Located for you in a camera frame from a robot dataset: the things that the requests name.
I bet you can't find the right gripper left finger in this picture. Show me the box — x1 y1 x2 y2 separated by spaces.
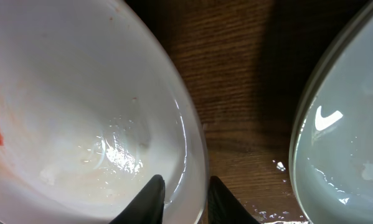
109 174 166 224

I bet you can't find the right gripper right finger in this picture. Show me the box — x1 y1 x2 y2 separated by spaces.
207 175 260 224

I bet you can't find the pink white plate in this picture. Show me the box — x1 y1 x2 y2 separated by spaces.
0 0 208 223

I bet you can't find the pale blue plate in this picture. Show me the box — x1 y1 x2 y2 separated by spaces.
289 1 373 223

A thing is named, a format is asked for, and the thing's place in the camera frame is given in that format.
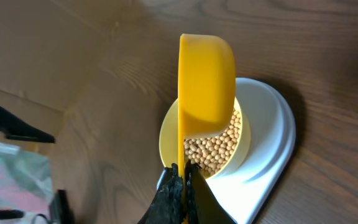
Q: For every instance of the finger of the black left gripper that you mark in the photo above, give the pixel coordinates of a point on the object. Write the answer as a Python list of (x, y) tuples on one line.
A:
[(16, 129)]

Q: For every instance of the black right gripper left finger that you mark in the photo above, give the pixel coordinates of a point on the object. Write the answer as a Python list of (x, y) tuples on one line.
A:
[(166, 206)]

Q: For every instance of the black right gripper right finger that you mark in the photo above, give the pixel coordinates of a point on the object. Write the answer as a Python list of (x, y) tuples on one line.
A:
[(202, 206)]

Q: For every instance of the yellow measuring scoop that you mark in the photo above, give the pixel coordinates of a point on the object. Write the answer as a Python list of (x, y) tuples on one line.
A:
[(206, 89)]

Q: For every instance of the white digital kitchen scale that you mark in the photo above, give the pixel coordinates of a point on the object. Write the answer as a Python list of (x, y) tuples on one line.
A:
[(273, 132)]

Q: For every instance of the soybeans in bowl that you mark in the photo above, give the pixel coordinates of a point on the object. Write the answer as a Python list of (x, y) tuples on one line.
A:
[(212, 154)]

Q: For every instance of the yellow plastic bowl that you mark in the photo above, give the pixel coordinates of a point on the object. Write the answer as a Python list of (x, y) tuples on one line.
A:
[(168, 142)]

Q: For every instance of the clear plastic bag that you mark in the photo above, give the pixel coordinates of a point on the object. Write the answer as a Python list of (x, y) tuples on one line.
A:
[(25, 183)]

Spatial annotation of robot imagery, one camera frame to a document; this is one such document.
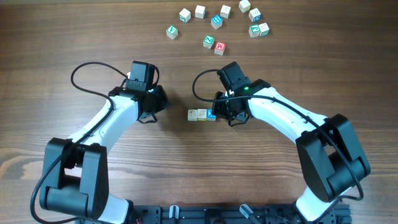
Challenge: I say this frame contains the blue letter X block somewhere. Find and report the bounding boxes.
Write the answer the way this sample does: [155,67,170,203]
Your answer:
[206,109,216,121]

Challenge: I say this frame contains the plain block with yellow side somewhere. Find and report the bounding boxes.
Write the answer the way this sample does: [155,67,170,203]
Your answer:
[197,109,207,121]

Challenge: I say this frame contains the plain block with red drawing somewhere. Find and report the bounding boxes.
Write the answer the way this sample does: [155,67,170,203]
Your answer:
[187,110,198,121]

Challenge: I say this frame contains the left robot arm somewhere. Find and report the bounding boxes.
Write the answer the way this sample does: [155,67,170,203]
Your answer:
[29,61,169,223]

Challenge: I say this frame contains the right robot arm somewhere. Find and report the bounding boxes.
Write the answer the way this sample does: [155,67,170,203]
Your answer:
[213,62,371,223]

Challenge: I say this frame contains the red letter M block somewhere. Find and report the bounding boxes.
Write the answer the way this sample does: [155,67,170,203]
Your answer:
[214,41,226,55]

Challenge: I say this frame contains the green letter V block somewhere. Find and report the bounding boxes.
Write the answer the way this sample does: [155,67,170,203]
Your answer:
[166,25,178,39]

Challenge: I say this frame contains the green letter Z block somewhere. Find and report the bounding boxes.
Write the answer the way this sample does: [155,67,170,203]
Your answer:
[203,35,215,49]

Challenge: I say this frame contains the green letter J block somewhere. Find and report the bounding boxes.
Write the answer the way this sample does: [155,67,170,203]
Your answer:
[249,24,261,38]

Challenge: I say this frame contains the block with green drawing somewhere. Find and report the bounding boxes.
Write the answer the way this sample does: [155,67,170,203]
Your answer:
[259,22,270,37]

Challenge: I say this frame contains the blue letter H block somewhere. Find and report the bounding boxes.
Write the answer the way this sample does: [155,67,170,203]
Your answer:
[211,15,223,29]

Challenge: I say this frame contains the block with blue side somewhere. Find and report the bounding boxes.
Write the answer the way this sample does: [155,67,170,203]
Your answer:
[249,8,262,22]

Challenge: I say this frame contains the plain block with green side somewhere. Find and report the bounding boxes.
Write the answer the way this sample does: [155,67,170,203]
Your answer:
[220,5,231,19]

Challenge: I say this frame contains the plain wooden block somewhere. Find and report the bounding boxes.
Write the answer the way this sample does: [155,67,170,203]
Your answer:
[195,5,206,19]

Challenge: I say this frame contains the left black cable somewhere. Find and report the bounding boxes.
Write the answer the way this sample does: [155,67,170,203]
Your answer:
[29,61,129,224]

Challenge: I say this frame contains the black cable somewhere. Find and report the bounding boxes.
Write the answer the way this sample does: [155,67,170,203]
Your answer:
[29,61,129,224]
[192,68,364,223]

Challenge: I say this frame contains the right black cable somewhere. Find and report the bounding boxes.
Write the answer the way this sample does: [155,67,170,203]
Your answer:
[192,68,364,223]

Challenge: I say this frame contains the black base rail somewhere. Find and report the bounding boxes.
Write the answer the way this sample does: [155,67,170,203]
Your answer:
[74,203,352,224]

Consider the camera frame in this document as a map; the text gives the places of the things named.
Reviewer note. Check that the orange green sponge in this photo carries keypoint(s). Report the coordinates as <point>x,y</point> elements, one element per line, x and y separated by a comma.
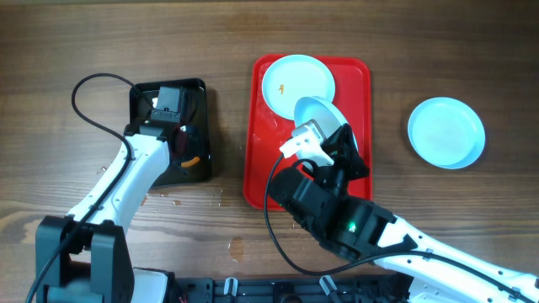
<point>190,162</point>

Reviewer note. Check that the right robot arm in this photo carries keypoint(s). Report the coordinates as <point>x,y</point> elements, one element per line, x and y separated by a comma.
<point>314,191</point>

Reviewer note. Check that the black water tray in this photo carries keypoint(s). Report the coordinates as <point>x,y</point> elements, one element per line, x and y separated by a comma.
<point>156,107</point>

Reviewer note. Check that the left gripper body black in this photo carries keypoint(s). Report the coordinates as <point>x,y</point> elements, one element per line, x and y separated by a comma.
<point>195,143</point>

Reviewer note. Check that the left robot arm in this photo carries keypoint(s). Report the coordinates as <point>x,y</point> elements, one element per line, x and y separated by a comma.
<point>83,256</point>

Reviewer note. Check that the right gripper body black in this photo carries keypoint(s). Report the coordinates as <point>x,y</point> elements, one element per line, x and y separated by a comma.
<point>336,178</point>

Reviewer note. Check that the light blue plate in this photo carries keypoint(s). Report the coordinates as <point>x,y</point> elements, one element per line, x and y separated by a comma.
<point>326,116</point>
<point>293,77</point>
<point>446,133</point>

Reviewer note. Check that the light blue plate top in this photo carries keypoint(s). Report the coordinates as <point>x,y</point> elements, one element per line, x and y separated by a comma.
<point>293,77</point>

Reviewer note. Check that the red plastic tray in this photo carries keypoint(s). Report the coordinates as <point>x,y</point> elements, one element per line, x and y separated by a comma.
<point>267,131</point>

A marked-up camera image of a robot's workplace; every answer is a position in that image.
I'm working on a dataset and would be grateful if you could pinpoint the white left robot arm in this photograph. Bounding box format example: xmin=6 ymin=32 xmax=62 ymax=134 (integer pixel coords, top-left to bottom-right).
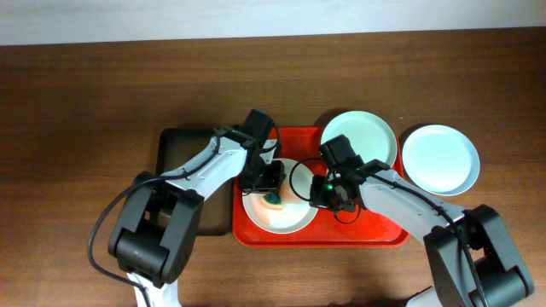
xmin=108 ymin=127 xmax=283 ymax=306

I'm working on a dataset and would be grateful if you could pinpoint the dark brown tray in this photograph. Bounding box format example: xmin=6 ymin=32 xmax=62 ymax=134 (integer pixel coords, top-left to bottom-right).
xmin=155 ymin=128 xmax=233 ymax=236

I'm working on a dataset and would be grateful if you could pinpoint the light green plate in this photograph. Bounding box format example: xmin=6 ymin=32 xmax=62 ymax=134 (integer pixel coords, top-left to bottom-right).
xmin=321 ymin=111 xmax=398 ymax=166

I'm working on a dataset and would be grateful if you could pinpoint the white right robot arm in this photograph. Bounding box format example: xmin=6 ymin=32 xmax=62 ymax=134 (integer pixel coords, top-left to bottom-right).
xmin=311 ymin=160 xmax=534 ymax=306

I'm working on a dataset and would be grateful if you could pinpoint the red plastic tray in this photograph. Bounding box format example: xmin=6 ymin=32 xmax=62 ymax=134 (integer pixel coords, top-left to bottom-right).
xmin=232 ymin=126 xmax=409 ymax=247

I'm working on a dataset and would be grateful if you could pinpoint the green yellow sponge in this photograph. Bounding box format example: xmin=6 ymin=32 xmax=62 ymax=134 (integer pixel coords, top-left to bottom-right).
xmin=259 ymin=192 xmax=284 ymax=211

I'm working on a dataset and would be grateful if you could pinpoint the light blue plate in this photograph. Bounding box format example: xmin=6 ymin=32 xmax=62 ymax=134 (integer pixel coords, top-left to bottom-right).
xmin=402 ymin=125 xmax=480 ymax=196

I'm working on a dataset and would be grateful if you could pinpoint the white plate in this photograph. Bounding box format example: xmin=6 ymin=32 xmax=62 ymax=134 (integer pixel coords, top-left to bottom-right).
xmin=242 ymin=158 xmax=318 ymax=235

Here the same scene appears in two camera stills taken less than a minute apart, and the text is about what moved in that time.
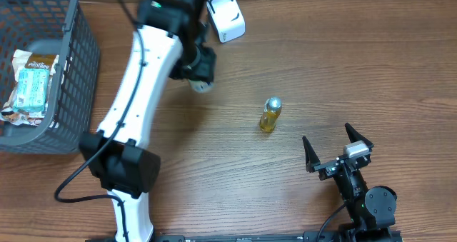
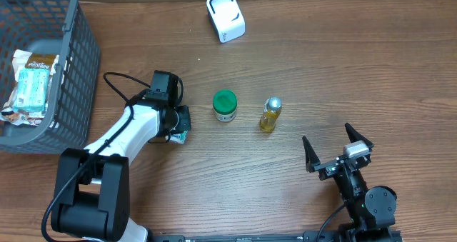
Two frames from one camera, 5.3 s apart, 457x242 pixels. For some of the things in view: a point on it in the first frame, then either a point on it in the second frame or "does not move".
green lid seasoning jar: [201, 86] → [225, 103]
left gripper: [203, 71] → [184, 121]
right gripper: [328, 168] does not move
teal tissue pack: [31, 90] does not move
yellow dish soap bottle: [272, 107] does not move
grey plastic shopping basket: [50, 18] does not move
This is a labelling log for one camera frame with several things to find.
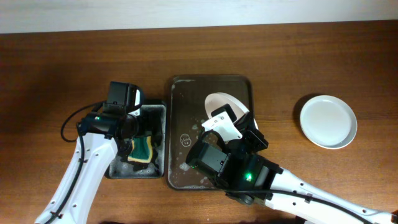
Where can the brown plastic serving tray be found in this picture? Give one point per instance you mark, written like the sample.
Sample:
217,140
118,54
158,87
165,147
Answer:
185,114

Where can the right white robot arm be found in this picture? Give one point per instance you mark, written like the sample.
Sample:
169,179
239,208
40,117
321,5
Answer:
278,189

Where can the black soapy water tray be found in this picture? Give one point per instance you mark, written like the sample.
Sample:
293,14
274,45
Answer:
121,168

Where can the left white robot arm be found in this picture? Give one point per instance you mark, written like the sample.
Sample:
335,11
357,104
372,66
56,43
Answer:
96,147

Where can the pale green plate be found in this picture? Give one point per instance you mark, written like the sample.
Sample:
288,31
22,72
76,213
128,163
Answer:
328,122

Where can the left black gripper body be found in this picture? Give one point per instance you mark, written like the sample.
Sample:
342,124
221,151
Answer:
144,131

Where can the white plate with red stain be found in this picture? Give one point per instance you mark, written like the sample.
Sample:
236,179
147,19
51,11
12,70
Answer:
215,101

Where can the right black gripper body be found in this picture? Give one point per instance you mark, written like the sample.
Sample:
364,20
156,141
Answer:
249,137

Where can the green and yellow sponge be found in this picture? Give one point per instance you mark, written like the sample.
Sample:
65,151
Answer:
142,151

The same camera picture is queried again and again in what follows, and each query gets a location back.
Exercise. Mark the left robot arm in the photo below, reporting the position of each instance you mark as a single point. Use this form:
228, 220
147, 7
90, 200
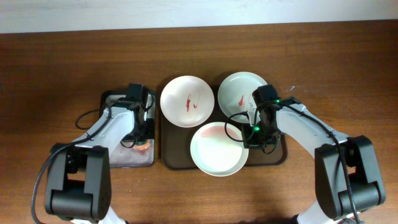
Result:
78, 187

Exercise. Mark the large brown serving tray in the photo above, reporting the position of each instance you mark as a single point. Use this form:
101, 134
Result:
175, 149

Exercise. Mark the pale green plate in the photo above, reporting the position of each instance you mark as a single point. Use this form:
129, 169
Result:
235, 92

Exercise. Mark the white front plate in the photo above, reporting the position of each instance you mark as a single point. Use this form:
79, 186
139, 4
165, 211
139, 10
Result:
217, 150

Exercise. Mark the small soapy water tray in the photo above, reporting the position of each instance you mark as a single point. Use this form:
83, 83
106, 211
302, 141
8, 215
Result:
124, 156

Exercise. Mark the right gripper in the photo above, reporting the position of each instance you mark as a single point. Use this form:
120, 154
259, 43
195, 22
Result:
250, 142

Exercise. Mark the pink white plate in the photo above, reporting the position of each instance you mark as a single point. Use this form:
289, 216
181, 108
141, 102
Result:
187, 101

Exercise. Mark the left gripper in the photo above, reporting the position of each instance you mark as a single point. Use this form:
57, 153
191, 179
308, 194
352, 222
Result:
150, 133

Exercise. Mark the green orange sponge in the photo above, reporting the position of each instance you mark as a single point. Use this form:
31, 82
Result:
141, 145

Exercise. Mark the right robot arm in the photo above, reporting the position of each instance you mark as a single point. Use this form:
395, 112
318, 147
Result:
347, 176

◆ YOUR TASK: A word-for-word copy of the lines above from the one with "Reviewer note. Check that the light blue plate top" through the one with "A marked-up camera", inclusive, is the only output wanted.

◆ WRITTEN SOLUTION:
Reviewer note. Check that the light blue plate top in this photo carries keypoint(s). Report the coordinates as <point>x,y</point> elements, one element per line, x and y separated by a comma.
<point>293,77</point>

Reviewer note. Check that the red plastic tray in this photo carries keypoint(s). Report the coordinates as <point>x,y</point> elements, one element per line, x and y separated by a comma.
<point>267,131</point>

A marked-up camera image of a robot's workplace; every answer is a position in that image.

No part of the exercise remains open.